— Required action —
Only lines with the string "gives" should be returned from the data below.

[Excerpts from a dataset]
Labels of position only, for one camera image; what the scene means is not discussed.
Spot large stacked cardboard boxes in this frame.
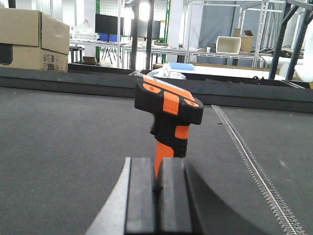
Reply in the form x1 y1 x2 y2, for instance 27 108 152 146
0 8 69 72

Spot small open cardboard box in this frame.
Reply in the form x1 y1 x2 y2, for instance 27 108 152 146
234 28 254 52

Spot dark conveyor side rail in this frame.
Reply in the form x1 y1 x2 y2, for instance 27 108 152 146
0 64 313 114

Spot blue foam sheet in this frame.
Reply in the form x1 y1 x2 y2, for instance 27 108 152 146
168 62 195 71

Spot white plastic bin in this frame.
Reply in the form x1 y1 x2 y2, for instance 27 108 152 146
216 36 241 54

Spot black computer monitor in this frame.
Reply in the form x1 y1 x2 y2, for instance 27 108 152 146
95 14 118 34

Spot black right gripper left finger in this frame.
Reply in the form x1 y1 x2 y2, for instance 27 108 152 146
86 157 157 235

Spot white wire basket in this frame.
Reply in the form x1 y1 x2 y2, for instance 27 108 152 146
70 26 99 41

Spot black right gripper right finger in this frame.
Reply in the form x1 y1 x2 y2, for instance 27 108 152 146
157 157 266 235

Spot crumpled clear plastic bag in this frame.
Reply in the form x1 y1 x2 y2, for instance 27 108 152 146
147 68 186 80

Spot metal workbench table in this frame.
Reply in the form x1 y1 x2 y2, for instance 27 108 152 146
120 46 262 68

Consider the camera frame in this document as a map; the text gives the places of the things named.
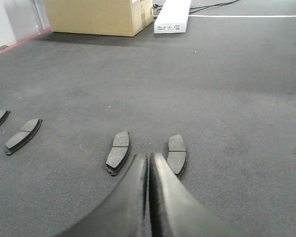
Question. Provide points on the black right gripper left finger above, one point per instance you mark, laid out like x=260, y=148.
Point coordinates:
x=122, y=213

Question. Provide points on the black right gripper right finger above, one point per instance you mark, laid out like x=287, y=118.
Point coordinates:
x=174, y=212

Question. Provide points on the white long box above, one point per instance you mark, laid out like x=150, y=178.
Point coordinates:
x=173, y=17

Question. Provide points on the cardboard box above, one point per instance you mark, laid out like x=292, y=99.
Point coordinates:
x=99, y=17

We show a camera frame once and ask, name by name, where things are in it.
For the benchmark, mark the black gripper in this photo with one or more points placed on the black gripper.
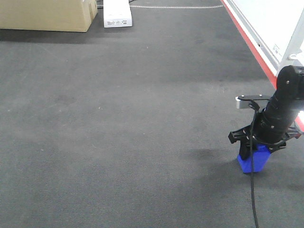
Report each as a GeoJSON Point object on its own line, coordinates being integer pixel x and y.
{"type": "Point", "coordinates": [246, 148]}

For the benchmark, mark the small blue plastic block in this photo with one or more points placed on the small blue plastic block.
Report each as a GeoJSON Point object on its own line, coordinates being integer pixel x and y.
{"type": "Point", "coordinates": [261, 154]}

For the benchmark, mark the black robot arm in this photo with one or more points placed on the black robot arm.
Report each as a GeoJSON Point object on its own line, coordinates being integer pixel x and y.
{"type": "Point", "coordinates": [274, 115]}

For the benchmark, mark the long white carton box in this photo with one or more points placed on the long white carton box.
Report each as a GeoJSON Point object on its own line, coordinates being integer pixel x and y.
{"type": "Point", "coordinates": [117, 14]}

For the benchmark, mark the large cardboard box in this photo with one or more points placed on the large cardboard box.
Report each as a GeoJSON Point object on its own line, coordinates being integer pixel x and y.
{"type": "Point", "coordinates": [48, 15]}

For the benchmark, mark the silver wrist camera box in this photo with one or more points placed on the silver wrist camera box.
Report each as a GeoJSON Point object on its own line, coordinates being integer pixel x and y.
{"type": "Point", "coordinates": [252, 101]}

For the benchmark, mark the white conveyor frame panel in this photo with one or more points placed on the white conveyor frame panel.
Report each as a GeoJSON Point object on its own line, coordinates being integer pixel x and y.
{"type": "Point", "coordinates": [273, 31]}

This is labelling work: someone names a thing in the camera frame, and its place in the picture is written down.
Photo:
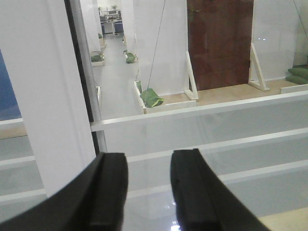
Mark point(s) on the brown wooden door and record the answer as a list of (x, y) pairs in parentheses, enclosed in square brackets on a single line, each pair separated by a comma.
[(219, 41)]

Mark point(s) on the white fixed glass panel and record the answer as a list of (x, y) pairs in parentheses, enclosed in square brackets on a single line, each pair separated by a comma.
[(37, 48)]

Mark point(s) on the blue door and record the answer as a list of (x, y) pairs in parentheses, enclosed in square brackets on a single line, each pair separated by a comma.
[(8, 104)]

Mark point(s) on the green sandbag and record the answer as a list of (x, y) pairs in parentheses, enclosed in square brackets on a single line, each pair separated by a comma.
[(150, 98)]

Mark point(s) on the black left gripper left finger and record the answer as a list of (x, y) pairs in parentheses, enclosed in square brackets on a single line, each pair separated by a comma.
[(93, 201)]

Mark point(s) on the white framed sliding glass door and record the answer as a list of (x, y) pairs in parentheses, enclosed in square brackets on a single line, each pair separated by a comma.
[(254, 136)]

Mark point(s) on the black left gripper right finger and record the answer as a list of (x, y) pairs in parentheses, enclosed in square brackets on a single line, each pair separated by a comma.
[(203, 202)]

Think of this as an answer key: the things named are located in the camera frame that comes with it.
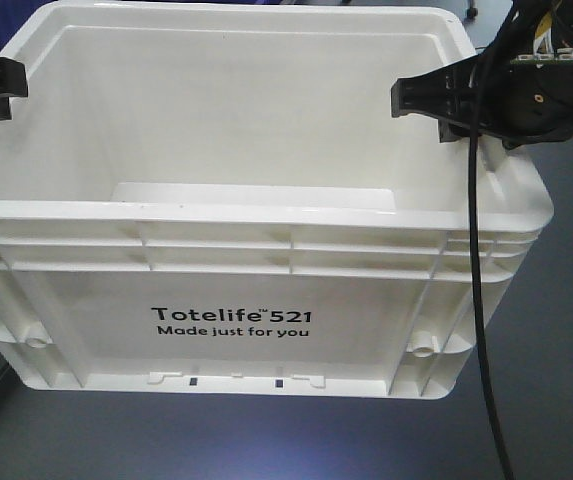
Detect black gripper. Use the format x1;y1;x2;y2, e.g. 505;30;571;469
390;1;573;149

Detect white plastic Totelife crate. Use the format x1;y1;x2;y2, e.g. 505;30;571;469
0;0;555;402

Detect black cable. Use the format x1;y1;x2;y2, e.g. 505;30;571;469
465;0;517;480

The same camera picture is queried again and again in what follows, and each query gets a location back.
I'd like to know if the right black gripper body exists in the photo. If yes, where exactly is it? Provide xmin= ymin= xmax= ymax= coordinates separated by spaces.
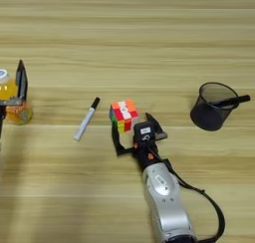
xmin=114 ymin=130 xmax=169 ymax=172

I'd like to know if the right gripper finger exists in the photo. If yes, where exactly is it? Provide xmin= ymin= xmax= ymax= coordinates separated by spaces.
xmin=111 ymin=120 xmax=127 ymax=155
xmin=144 ymin=112 xmax=164 ymax=135

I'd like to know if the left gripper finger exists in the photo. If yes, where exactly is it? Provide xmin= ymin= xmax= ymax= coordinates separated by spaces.
xmin=15 ymin=59 xmax=29 ymax=103

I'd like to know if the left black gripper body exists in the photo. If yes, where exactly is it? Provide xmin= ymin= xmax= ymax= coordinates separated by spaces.
xmin=0 ymin=98 xmax=24 ymax=140

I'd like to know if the orange juice bottle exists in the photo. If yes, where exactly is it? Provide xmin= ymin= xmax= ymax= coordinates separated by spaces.
xmin=0 ymin=69 xmax=34 ymax=126

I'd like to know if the colourful puzzle cube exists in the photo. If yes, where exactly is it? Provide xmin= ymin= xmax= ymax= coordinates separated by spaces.
xmin=109 ymin=99 xmax=140 ymax=133

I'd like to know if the white marker black cap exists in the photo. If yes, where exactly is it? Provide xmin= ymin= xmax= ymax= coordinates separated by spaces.
xmin=73 ymin=97 xmax=102 ymax=142

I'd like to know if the black marker pen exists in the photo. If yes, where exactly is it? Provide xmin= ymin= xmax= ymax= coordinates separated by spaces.
xmin=207 ymin=94 xmax=252 ymax=110

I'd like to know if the right gripper labelled black box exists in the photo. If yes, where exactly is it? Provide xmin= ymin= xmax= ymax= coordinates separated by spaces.
xmin=132 ymin=121 xmax=157 ymax=142

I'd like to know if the black mesh pen cup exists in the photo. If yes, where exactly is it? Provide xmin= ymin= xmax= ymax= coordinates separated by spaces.
xmin=189 ymin=82 xmax=240 ymax=132

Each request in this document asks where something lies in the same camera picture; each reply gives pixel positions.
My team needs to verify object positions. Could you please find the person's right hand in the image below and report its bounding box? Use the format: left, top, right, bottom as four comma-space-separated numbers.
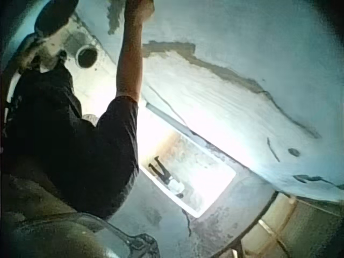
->
124, 0, 156, 27

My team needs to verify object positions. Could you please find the round white pipe opening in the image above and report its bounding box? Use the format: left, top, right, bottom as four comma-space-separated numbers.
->
75, 44, 99, 68

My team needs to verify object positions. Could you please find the grey plastic pipe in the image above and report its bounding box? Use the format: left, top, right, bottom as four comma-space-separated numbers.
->
145, 101, 196, 136

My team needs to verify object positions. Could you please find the white framed wall opening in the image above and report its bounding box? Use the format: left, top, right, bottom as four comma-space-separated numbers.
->
139, 128, 238, 219

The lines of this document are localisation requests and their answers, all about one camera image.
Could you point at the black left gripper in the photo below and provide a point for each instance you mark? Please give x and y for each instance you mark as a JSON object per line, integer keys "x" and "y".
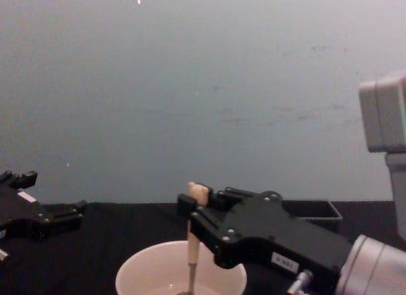
{"x": 19, "y": 214}

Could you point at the black table cloth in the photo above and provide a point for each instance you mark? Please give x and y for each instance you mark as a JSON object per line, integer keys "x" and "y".
{"x": 127, "y": 225}

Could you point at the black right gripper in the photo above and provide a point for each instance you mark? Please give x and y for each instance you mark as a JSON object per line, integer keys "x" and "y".
{"x": 269, "y": 231}

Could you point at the pale pink round bowl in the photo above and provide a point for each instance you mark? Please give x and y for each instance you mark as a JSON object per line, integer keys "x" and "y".
{"x": 152, "y": 269}

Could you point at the black rectangular open box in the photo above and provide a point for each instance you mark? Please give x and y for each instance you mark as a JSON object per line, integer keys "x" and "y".
{"x": 317, "y": 217}

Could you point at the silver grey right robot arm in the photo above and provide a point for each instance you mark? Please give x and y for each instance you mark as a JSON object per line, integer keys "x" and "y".
{"x": 385, "y": 117}

— Result of this task —
Consider the camera frame in this document as a map; the text gives the places of the things named.
Each request in this document asks where something lies in the same camera picture; each reply gives pixel positions.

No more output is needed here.